Thomas Mumba avait 23ans. Il ne fumait pas, ne buvait pas non plus. Ce qu'il aimait, c'était chanter dans son église. Il rêvait d'enregistrer un jour un CD de chants religieux ("gospel"). Au lieu de cela, ce jeune homme repose dans une tombe à deux pas de la mine de Chambishi, dirigée par NFC Africa Mining, une entreprise chinoise du secteur public.
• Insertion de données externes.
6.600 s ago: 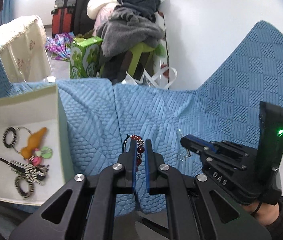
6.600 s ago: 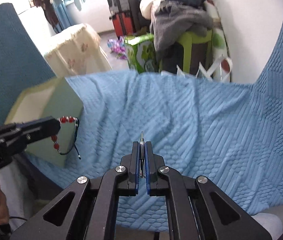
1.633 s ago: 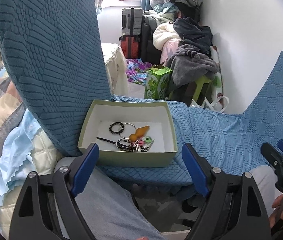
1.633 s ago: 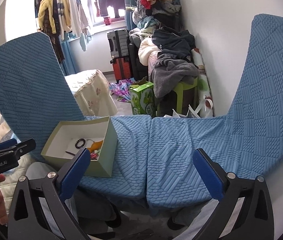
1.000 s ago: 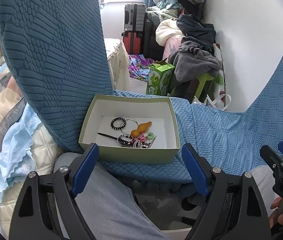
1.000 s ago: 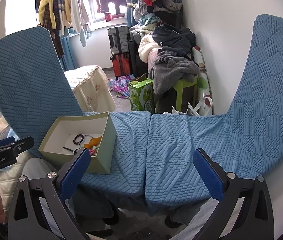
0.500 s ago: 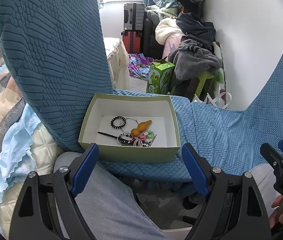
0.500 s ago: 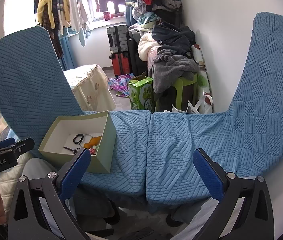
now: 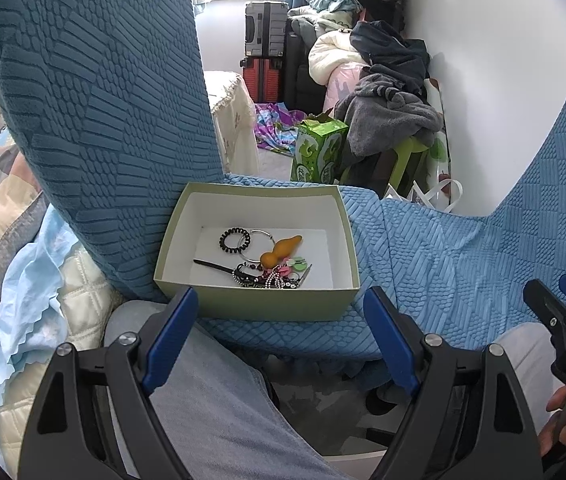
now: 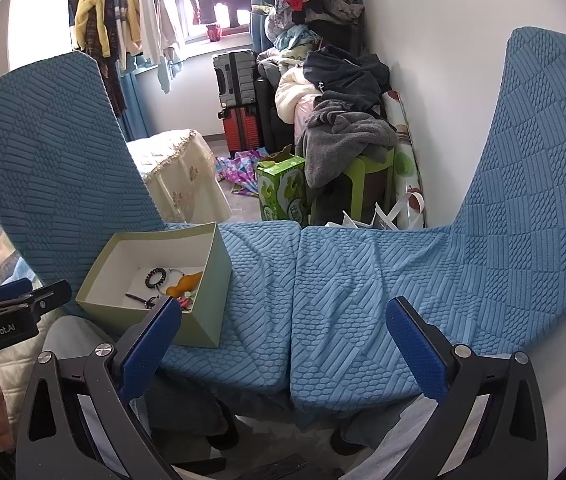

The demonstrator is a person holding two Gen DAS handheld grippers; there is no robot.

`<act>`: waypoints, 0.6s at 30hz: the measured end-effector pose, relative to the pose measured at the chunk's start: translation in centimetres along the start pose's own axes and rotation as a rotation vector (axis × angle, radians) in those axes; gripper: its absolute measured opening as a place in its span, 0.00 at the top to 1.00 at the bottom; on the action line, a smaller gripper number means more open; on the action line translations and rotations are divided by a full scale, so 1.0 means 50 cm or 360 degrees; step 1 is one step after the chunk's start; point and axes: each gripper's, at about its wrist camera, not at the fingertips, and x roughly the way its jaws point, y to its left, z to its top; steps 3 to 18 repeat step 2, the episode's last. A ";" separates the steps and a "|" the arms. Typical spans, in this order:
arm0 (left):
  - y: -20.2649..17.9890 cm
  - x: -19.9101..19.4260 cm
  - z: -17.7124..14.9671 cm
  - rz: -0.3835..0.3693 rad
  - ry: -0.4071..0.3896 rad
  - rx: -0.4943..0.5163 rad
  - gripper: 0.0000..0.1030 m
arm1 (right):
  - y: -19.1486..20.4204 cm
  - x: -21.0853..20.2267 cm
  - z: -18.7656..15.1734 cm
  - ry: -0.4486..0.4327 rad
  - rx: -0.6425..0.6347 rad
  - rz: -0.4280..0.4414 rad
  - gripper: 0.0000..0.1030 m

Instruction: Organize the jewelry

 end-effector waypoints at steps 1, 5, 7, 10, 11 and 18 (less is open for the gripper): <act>0.001 0.000 -0.001 0.0001 -0.0001 0.0000 0.18 | 0.000 0.000 0.000 0.0000 -0.0002 -0.0002 0.00; 0.002 0.001 0.001 -0.0002 -0.0001 0.0001 0.18 | 0.000 -0.001 0.000 -0.0002 -0.0004 -0.0003 0.00; 0.002 0.001 0.001 -0.0002 -0.0001 0.0001 0.18 | 0.000 -0.001 0.000 -0.0002 -0.0004 -0.0003 0.00; 0.002 0.001 0.001 -0.0002 -0.0001 0.0001 0.18 | 0.000 -0.001 0.000 -0.0002 -0.0004 -0.0003 0.00; 0.002 0.001 0.001 -0.0002 -0.0001 0.0001 0.18 | 0.000 -0.001 0.000 -0.0002 -0.0004 -0.0003 0.00; 0.002 0.001 0.001 -0.0002 -0.0001 0.0001 0.18 | 0.000 -0.001 0.000 -0.0002 -0.0004 -0.0003 0.00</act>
Il y a deux ans, Thomas Mumba et 45 de ces collègues ont été tués par une explosion dans une des mines de la compagnie, victimes de la voracité de l'économie chinoise. En pleine expansion, celle-ci s'est tournée vers les richesses de l'Afrique pour alimenter sa croissance.
En morceaux
Certes, la Chine apporte aussi beaucoup à l'Afrique : création d'emplois, construction de routes, de chemins de fer, et d'hôpitaux, investissements, etc. Pour Pékin, tout le monde y trouve son compte.
Mais de nombreux Zambiens ont des doutes. Surtout ceux qui vivent dans cette région qu'on appelle la Copperbelt (ceinture de cuivre).
Après la terrible explosion, la mère de Thomas Mumba, Justina, n'avait même pas de corps à porter en terre. "Il était en morceaux", se souvient-elle.
Pire : selon elle, Thomas et ses collègues n'avaient jamais caché leur préoccupation devant les problèmes de sécurité dans leur mine.
Mais personne ne les avait écoutés.
Justina est formelle: les Chinois, selon elle, s'intéressent plus à leurs bénéfices, à l'argent, qu'aux normes de sécurité.
"Ils sont venus réaliser des profits" affirme-t-elle, "et pas pour s'occuper des gens qui leur apportent ces profits".
La grogne des mineurs
Mais malgré la montée en flèche des cours du cuivre, certains mineurs ne touchent que cent dollars par mois - un peu moins de 50.000 francs CFA.
Et certains se plaignent de leurs conditions de travail, l'un d'eux parle même d'"esclavage".
Xu Ruiyong, directeur adjoint de la mine, estime qu'un fossé culturel existe. "Pour nous, peut-être que ces conditions sont normales", déclare-t-il, "mais eux pensent que c'est trop dur".
Selon Xu Ruiyong, un des objectifs de la Chine, quand elle avait ouvert
la mine, était d'aider l'économie locale.
Mais on ne voit guère d'amélioration dans les conditions qui prévalent dans l'agglomération de Chambishi.
Crainte et hostilité
Il ajoute que les mineurs n'osent pas se plaindre auprès de leurs employeurs, de peur de perdre leur travail.
Les Chinois ne sont pas les seuls étrangers à exploiter les matières premières de la Zambie.
Mais ils sont ceux qui suscitent le plus de crainte et d'hostilité, magré leur présence et leurs investissements de plus en plus importans dans le pays. Ou peut-être justement à cause de ces derniers.
Selon une récente déclaration du gouvernement de Lusaka, Pékin projette
d'investir 300 millions de dollars (soit près de 145 milliards de francs CFA) dans les secteurs minier et manufacturier de la Zambie, une somme qui viendrait s'ajouter aux 900 millions (près de 433 milliards CFA) déjà consacrés à l'exploitation de la Copperbelt.
De nombreux emplois sont promis. Mais le syndicat des mineurs zambiens
s'inquiète de la nature de ces nouveaux postes.
Rayford Mbulu, président du syndicat, affirme que les Chinois ont la pire réputation de tous en matière de sécurité, et selon lui, ce sont eux qui versent les salaires les plus bas.
Partenariat attrayant
Elle n'exige pas de réformes, et -contrairement à des institutions telles que la Banque mondiale- elle s'abstient de toute ingérence. Un point important, selon le ministre zambien des finances, Ng'andu Magande, qui se félicite de ces accords passés sans conditions.
"Je pense que c'est là, peut-être, ce qui rend les investissements chinois particulièrement intéressants pour nous" déclare-t-il, "s'il y a des conditions, je ne les vois pas".
Reste que de nombreuses économies africaines souffrent déjà des effets
négatifs de ces investissements, avec notamment un flot d'importations
bon marché en provenance de Chine.
Ajoutez à cela des craintes d'ordre politique, suscitées par exemple par les relations très amicales que la Chine entretient avec les gouvernements du Zimbabwé et du Soudan.